Japan put on hold as investors await Abe’s next move
September 3, 2013 Leave a comment
September 2, 2013 1:09 pm
Japan put on hold as investors await Abe’s next move
By Ben McLannahan in Tokyo
For a sense of how much the Japanese government frets about stock prices, take a look at the programme for Mizuho Securities’ autumn conference, beginning in Tokyo next Monday, for which about 320 foreign and 1,200 domestic investors – a record high – have signed up. The keynote speaker – on “Abenomics: the autumn siege” – is none other than Akira Amari, minister of state for economic and fiscal policy, and the right-hand man of Prime Minister Shinzo Abe. It is the first time in the conference’s six-year history that a member of the cabinet has agreed to speak.His appearance “is a message that the government cares about foreign investors”, says Yohei Osade, global head of pan-Asian equities at Mizuho.
Japan’s stock market, the world’s second biggest by total capitalisation of listed companies, is in need of some kind of fillip. Since Mr Abe swept to power at the end of last year it has been among the world’s best performers, lifted initially by hedge funds riding the profit-boosting effects of a weaker yen.
But so far this quarter the broad Topix index has slipped 1.4 per cent, dropping to the bottom quartile of the world’s major markets. That is a sharp reversal from the previous nine months, when it ranked fourth of 94, according to Bloomberg.

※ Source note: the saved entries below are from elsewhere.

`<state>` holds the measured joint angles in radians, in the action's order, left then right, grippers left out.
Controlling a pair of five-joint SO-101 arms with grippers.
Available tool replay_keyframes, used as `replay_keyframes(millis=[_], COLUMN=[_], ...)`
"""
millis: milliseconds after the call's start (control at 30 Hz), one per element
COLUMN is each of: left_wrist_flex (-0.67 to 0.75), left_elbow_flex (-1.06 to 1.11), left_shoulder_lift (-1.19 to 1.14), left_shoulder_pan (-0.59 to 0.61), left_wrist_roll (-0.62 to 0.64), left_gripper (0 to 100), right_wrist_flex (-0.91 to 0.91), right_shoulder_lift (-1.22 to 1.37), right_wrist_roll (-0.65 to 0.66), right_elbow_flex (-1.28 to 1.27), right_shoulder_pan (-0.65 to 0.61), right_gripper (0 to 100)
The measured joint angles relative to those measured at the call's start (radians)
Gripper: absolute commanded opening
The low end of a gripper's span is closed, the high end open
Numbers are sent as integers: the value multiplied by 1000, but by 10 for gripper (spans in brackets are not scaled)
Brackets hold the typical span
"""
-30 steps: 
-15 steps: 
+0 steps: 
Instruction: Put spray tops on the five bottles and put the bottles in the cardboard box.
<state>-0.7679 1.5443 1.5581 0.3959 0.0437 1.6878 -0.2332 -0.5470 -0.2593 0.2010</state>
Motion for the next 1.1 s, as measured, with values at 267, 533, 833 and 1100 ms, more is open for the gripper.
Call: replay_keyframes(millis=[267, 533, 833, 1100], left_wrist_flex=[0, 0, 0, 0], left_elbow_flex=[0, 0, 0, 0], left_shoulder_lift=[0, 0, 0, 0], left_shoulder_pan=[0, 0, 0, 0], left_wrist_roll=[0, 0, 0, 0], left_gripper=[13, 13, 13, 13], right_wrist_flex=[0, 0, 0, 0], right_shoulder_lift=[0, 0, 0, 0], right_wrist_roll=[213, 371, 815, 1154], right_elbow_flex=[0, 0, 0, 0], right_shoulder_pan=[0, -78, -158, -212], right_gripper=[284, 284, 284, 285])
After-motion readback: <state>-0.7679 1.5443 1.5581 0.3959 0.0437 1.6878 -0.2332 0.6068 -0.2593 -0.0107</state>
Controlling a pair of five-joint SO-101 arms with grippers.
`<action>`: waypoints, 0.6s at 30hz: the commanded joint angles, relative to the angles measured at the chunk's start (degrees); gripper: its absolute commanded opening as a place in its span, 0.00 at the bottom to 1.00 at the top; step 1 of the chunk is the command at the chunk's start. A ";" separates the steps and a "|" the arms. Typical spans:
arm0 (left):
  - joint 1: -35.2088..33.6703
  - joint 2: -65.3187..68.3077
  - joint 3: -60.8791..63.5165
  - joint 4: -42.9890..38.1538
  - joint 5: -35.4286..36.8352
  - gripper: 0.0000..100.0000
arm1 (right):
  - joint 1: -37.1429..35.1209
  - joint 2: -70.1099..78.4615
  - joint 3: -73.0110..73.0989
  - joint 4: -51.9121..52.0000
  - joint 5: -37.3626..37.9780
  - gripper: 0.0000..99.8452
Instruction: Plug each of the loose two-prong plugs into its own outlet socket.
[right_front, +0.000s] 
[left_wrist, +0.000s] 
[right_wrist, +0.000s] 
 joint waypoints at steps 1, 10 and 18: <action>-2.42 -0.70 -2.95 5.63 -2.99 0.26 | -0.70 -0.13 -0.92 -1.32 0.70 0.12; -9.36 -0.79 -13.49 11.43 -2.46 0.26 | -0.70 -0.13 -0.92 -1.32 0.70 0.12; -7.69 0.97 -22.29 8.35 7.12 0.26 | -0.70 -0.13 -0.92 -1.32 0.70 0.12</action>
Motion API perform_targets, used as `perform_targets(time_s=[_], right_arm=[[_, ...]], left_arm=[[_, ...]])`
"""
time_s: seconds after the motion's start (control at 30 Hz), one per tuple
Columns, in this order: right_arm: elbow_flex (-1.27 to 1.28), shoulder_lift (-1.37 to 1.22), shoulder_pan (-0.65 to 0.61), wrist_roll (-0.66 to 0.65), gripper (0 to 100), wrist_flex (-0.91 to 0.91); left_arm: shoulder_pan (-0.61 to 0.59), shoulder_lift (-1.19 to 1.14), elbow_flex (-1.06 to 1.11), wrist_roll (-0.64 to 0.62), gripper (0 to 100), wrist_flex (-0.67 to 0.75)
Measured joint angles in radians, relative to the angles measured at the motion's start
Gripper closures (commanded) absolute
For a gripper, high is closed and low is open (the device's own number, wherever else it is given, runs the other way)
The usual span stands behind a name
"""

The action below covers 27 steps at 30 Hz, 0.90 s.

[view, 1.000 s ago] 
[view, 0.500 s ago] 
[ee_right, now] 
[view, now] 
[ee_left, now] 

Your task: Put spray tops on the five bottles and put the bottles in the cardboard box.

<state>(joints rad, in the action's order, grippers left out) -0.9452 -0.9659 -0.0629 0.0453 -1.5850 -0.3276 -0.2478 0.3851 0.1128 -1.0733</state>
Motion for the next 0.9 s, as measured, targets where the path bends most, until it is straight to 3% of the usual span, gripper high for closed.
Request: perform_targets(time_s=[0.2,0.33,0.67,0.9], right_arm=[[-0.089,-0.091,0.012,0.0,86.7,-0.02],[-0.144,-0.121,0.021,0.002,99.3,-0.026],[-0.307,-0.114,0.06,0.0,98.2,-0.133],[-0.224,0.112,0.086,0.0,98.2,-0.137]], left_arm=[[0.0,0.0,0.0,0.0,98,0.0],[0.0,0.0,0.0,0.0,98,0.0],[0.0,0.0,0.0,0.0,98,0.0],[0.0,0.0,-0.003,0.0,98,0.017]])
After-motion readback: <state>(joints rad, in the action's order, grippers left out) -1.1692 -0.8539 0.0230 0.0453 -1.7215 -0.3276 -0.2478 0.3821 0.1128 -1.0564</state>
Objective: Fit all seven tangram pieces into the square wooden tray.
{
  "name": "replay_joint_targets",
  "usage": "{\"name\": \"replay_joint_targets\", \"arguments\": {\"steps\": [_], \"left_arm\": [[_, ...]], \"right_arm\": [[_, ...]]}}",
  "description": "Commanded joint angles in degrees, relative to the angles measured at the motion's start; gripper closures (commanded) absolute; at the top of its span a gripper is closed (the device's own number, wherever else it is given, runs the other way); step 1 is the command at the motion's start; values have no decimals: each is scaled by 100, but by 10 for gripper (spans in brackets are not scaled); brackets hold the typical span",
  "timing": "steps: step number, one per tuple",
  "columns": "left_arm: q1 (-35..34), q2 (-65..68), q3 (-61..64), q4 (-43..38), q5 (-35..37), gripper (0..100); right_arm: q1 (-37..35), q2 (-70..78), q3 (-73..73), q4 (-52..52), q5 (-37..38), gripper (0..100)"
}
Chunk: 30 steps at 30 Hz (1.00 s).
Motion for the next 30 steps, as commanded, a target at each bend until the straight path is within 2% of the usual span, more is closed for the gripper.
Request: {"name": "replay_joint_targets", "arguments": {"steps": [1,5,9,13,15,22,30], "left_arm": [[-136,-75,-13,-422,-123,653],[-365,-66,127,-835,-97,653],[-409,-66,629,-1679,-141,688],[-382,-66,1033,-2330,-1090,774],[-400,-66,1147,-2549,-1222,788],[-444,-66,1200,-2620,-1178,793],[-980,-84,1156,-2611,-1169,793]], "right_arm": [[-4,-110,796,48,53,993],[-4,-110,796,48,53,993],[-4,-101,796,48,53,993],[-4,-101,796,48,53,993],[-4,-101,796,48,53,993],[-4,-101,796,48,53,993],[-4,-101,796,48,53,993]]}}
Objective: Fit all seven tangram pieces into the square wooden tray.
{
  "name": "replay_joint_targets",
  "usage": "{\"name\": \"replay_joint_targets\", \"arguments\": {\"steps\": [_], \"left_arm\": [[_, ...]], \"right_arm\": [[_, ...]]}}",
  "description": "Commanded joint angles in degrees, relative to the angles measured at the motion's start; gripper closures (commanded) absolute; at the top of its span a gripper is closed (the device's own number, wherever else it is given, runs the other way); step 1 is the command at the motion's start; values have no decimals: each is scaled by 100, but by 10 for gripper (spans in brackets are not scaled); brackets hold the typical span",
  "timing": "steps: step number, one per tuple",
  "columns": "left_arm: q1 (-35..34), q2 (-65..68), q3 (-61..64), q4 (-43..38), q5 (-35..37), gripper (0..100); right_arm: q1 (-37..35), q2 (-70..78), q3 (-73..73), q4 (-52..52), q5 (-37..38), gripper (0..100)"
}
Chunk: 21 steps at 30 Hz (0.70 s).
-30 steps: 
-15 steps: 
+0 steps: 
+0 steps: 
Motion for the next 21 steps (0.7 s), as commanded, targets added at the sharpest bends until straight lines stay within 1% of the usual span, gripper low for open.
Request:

If the decline continues, it could threaten one of the key goals of Mr Abe’s growth strategy, which is to push domestic investors out of bonds and into riskier assets such as stocks and property. Such “portfolio rebalancing” is one of the main mechanisms through which the world’s third-largest economy is expected to haul itself out of years of deflation.
Hence Mr Amari’s appeal to Mizuho’s delegates. “Everyone wants to understand whether ‘Abenomics’ is real, and if politicians can make progress during the next Diet session beginning in October,” says Mr Osade.
Brokers say a shift in the market is under way. Much of the hedge fund money that swilled over stocks in the first half of the year has retreated, they say, replaced by stickier, longer-term money.
According to Bank of America Merrill Lynch surveys of fund managers with an average seven months’ investment horizon, global institutions have been “overweight” Japanese stocks for the past eight months in a row.
“Many people agree that the Japan story has not ended, which is why the long-only community is entering,” says Naohide Une, head of equity derivatives at Goldman Sachs in Tokyo.
Everybody is sidelined at the moment, waiting for catalysts
– Kei Murata, Monterey Capital Management
But analysts report that many funds are still looking for reasons to put on big positions.
On Monday the total value of trades among first-section stocks in Tokyo was below Y2tn for the 16th session in a row. That is a big step up from the same period last year, when volumes averaged just over Y800bn a day. But compared with the frenzy of April and May – which saw an average Y3.3tn of daily trades, peaking at a record Y5.8tn – August was a drag.
Kei Murata, chief executive of Monterey Capital Management in Singapore, says his equity long/short fund has reduced its gross exposure to Japan “close to 100 per cent” from May.
“Everybody is sidelined at the moment, waiting for catalysts,” he says.
Strategists note that the weeks ahead seem to offer better trading opportunities, from the decision over the host city for the 2020 Olympic Games next Friday – Tokyo is considered the frontrunner – to the meeting of the US Federal Open Market Committee the following week, which is expected to set so-called “tapering” in motion. Between those dates Japan releases revised gross domestic product datafor April-June, which may go a long way towards determining whether Mr Abe pursues plans to raise consumption tax next April.
Mr Abe’s final decision is expected on October 4, before a regional summit on economic co-operation. In the unlikely event that he chooses to scrap or postpone the tax rise, investors will take it as a “very negative” abandonment of fiscal discipline, says Hiromichi Tamura, chief Japan strategist at Nomura.
Pressing ahead, however, is likely to be seen as a signal that Japan’s economy is strong enough to withstand the fiscal squeeze. And if that decision comes with a supplementary budget and/or a monetary boost from the central bank, the market may pick up, says Mr Tamura.
Still, investors will stay alert for signs of progress on Mr Abe’s economic reforms, outlined before the summer. Discussions from mid-October are likely to focus on special deregulated zones to attract investment, integrated resorts and electricity-sector reform, notes Naoki Kamiyama, chief strategist at BofA, which is holding a big investor event the week after Mizuho.
As suggested by Mr Amari’s use of the word “siege”, none of these reforms will be easy.
For now, the listless market is reminding some investors of the all-too-frequent disappointments of the past, says Timothee Bousser, head of the global equity flow group, Asia, at Société Générale in Hong Kong.
“Japan has often been like a soufflé”, he says. “Now it is still in the oven, cooking. We all hope it will be taken out at the right time not to collapse.”